ABOUT THIS EXERCISE
Using the data below, return the stretch from the line that contains "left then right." through the line that contains "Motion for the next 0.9", both included, exactly as it stands and nothing beyond it.

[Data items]
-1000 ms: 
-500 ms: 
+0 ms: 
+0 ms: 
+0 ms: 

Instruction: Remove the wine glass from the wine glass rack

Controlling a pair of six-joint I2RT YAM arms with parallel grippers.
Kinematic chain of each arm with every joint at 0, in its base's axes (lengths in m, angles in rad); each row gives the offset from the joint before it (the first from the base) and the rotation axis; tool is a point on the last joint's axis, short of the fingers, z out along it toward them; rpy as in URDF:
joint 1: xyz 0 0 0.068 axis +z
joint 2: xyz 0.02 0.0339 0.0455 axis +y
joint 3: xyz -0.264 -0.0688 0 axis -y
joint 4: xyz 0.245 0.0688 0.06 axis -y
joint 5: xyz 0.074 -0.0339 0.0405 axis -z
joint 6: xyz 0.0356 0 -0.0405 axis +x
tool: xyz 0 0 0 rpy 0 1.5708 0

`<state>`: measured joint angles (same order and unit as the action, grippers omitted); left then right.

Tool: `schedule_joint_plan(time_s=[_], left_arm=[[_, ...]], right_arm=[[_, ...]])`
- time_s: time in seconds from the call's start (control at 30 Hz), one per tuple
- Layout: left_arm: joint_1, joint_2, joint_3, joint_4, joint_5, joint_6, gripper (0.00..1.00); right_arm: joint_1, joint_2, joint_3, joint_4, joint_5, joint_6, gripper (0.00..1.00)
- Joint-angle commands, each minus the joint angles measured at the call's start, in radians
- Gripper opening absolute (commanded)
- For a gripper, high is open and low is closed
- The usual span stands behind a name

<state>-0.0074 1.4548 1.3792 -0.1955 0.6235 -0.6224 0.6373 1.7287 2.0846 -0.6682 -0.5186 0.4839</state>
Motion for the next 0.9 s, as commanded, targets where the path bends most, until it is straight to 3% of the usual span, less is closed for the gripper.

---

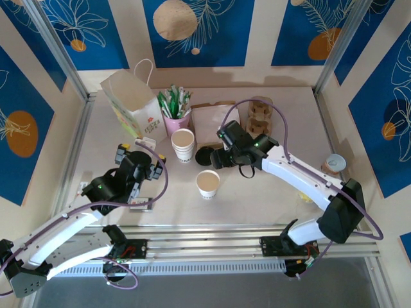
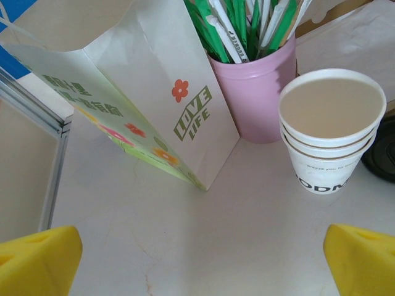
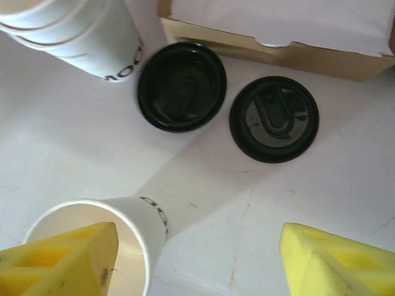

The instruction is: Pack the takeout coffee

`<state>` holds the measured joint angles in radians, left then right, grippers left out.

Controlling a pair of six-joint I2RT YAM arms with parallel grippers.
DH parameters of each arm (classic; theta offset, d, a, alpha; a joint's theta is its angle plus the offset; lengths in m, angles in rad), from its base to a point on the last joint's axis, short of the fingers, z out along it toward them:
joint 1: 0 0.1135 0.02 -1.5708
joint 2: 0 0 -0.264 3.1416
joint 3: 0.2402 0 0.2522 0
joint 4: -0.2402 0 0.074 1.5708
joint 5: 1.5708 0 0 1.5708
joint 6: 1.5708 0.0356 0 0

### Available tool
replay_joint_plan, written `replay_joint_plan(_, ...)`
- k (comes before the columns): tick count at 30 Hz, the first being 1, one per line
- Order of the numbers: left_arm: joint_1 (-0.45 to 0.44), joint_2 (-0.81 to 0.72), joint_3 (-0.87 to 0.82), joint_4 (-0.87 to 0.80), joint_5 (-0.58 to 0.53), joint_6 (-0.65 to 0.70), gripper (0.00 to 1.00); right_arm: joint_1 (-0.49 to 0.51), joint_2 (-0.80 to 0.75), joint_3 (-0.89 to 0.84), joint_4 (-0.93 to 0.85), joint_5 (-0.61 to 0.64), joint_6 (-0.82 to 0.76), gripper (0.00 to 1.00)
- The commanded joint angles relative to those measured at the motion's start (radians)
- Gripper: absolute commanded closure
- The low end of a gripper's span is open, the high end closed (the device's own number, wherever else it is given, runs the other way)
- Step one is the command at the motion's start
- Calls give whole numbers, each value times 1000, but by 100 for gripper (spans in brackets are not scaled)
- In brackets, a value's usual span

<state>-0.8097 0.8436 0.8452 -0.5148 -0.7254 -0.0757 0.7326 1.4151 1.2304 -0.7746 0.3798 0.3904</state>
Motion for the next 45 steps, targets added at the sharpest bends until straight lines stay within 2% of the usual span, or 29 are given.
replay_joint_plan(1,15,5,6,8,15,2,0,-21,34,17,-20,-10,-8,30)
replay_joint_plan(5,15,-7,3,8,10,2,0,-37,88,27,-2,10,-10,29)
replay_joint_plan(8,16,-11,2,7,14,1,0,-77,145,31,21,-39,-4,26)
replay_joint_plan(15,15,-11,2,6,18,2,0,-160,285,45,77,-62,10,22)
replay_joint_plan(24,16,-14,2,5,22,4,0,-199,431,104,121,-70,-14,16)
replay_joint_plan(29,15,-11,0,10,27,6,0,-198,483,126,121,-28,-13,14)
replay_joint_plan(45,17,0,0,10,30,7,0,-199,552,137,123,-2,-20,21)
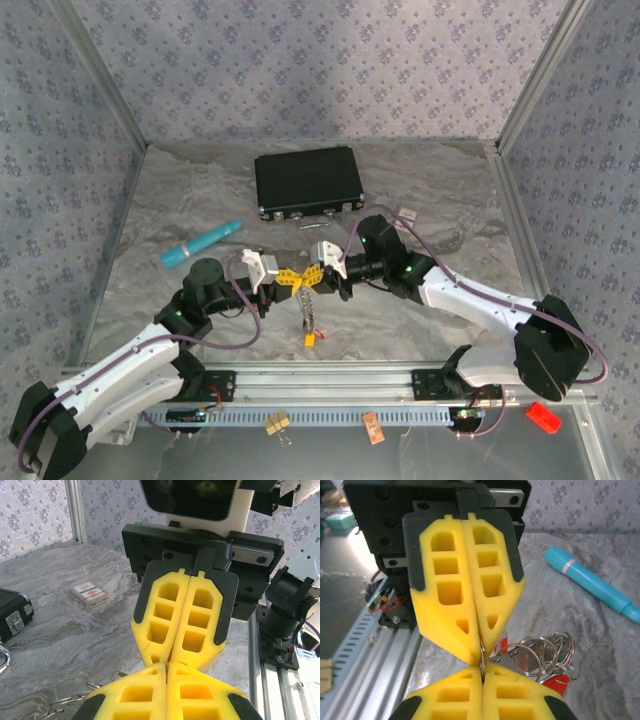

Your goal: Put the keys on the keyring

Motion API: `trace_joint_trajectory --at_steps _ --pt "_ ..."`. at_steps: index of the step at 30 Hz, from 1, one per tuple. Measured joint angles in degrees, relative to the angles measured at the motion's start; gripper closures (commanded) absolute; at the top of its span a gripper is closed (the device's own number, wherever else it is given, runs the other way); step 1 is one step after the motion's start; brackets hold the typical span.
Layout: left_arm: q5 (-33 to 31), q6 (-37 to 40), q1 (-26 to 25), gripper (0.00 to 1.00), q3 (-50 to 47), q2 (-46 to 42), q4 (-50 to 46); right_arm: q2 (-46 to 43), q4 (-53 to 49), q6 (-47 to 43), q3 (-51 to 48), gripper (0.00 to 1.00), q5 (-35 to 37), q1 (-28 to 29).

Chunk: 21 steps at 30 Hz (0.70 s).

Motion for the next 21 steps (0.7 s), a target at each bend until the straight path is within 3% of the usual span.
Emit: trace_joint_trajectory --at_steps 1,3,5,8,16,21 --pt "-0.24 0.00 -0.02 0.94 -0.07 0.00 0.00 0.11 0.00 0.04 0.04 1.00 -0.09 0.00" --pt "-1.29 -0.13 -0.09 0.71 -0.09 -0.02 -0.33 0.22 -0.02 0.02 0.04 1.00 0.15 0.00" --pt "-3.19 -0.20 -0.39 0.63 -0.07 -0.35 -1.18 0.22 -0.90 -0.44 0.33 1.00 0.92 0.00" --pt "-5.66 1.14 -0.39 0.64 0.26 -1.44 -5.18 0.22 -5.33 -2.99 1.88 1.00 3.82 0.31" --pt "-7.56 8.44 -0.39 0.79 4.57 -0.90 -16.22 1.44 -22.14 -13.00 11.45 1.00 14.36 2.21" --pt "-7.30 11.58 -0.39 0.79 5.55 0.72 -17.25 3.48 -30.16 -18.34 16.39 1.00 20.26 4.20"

TASK SOLUTION
`<state>`: measured joint angles (same order and unit as the action, grippers omitted); left then right.

Tool: `schedule_joint_plan(time_s=[_], left_arm=[[_, ...]], right_arm=[[_, ...]])`
- time_s: time in seconds from the call's start (control at 30 Hz), one per tuple
- Layout: left_arm: joint_1, joint_2, joint_3, joint_4, joint_5, joint_6, gripper (0.00..1.00); right_arm: joint_1, joint_2, joint_3, joint_4, joint_5, joint_6, gripper (0.00..1.00)
- Joint-angle commands, each minus the joint angles measured at the call's start, in radians
- Gripper opening absolute (commanded)
- For a gripper, high is open and low is closed
- The usual span stands behind a name

<state>-0.0074 1.4548 1.3792 -0.1955 0.6235 -0.6224 0.6373 1.7287 2.0846 -0.6682 -0.5186 0.4839</state>
Motion for the next 0.9 s, as commanded, targets where the path bends most, until it is straight to 3% of the usual span, less is closed for the gripper.

This exercise has no more to it.